Problem details →
Although the records contain pictures, only their text should be repeated, exactly as it stands.

Source information →
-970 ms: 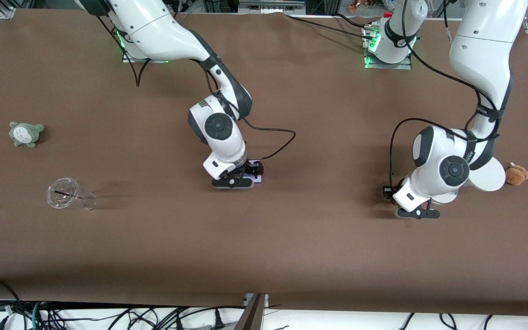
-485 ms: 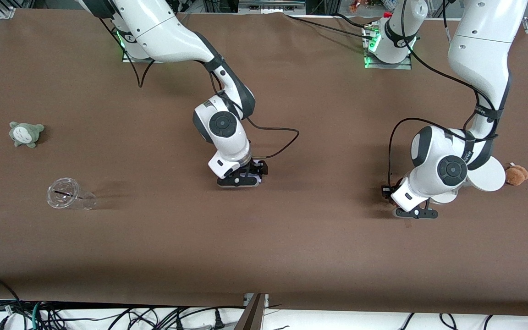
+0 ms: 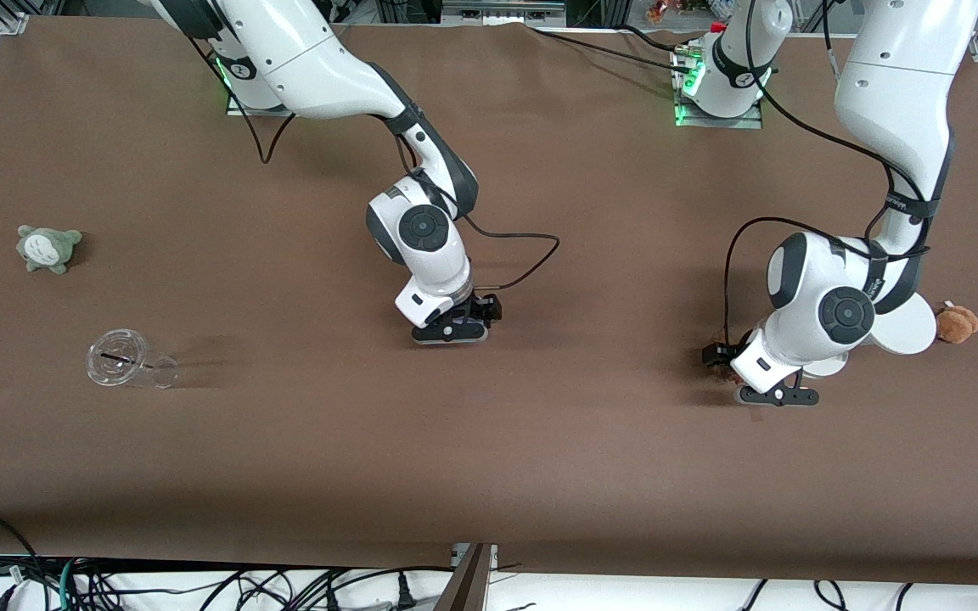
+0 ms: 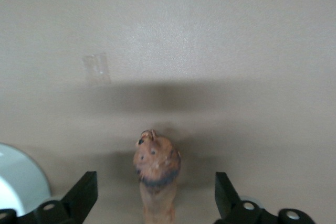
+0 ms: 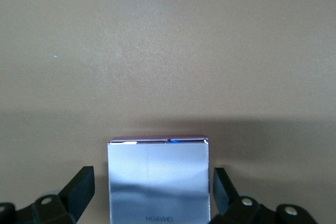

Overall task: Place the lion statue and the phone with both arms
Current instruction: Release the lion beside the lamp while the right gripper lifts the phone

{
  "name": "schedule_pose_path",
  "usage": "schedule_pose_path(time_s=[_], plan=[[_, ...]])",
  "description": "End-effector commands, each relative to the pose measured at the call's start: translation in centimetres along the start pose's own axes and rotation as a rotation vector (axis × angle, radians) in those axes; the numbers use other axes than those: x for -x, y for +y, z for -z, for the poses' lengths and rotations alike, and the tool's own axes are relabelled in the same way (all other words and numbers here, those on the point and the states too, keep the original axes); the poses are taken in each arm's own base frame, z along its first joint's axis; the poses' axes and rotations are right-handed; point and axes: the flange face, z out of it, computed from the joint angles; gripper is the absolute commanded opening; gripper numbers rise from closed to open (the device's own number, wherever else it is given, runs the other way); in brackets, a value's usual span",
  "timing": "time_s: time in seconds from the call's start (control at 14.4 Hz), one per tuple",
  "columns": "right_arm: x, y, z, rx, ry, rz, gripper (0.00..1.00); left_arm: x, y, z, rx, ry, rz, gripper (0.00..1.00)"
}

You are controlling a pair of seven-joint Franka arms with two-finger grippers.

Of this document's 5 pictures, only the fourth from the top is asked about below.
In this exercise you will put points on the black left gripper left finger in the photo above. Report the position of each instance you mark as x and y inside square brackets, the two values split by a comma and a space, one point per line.
[78, 197]

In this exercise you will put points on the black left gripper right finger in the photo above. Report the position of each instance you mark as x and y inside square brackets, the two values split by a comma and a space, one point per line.
[227, 200]

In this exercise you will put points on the brown lion statue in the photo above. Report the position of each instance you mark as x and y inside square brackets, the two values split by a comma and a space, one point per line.
[157, 166]

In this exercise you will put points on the white round cup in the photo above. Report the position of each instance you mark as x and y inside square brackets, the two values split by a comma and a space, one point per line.
[21, 176]

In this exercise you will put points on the small clear tape piece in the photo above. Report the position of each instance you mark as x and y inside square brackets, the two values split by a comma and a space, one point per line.
[95, 68]

Exercise response →
-970 ms: 
-485 ms: 
+0 ms: 
+0 ms: 
+0 ms: 

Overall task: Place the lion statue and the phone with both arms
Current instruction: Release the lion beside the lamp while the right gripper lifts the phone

{
  "name": "schedule_pose_path",
  "usage": "schedule_pose_path(time_s=[_], plan=[[_, ...]])",
  "description": "End-effector commands, each relative to the pose measured at the call's start: translation in centimetres along the start pose's own axes and rotation as a rotation vector (axis × angle, radians) in those axes; the numbers use other axes than those: x for -x, y for +y, z for -z, for the poses' lengths and rotations alike, and the tool's own axes are relabelled in the same way (all other words and numbers here, those on the point and the states too, keep the original axes); the poses are taken in each arm's own base frame, z along its first joint's axis; the poses' axes and rotations are right-handed; point and axes: the flange face, z out of it, computed from the joint angles; gripper is the absolute commanded opening; gripper numbers rise from closed to open (the device's own number, wherever else it is given, runs the other way); in brackets, a value's usual span",
  "timing": "time_s: time in seconds from the call's start (control at 14.4 Hz), one per tuple",
  "columns": "right_arm: x, y, z, rx, ry, rz, gripper (0.00..1.00); left_arm: x, y, z, rx, ry, rz, gripper (0.00..1.00)"
}

You are controlling a pair of seven-joint Franka arms with two-finger grippers.

Of this document's 5 pictures, only the fourth from the top is asked about below.
In this exercise you will put points on the black left gripper left finger in the photo above. Report the position of each instance you mark as x and y inside square brackets, the two values split by a comma and a space, one point per line.
[78, 197]

In this exercise you will put points on the black left gripper right finger in the photo above. Report the position of each instance you mark as x and y inside square brackets, the two values split by a comma and a space, one point per line.
[227, 200]

In this exercise you will put points on the brown lion statue in the photo above. Report the position of each instance you mark as x and y inside square brackets, the two values split by a comma and a space, one point per line.
[157, 166]

In this exercise you will put points on the white round cup in the photo above. Report the position of each instance you mark as x and y inside square brackets, the two values split by a comma and a space, one point per line.
[21, 176]

In this exercise you will put points on the small clear tape piece in the photo above. Report the position of each instance you mark as x and y inside square brackets, the two values split by a comma and a space, one point per line.
[95, 68]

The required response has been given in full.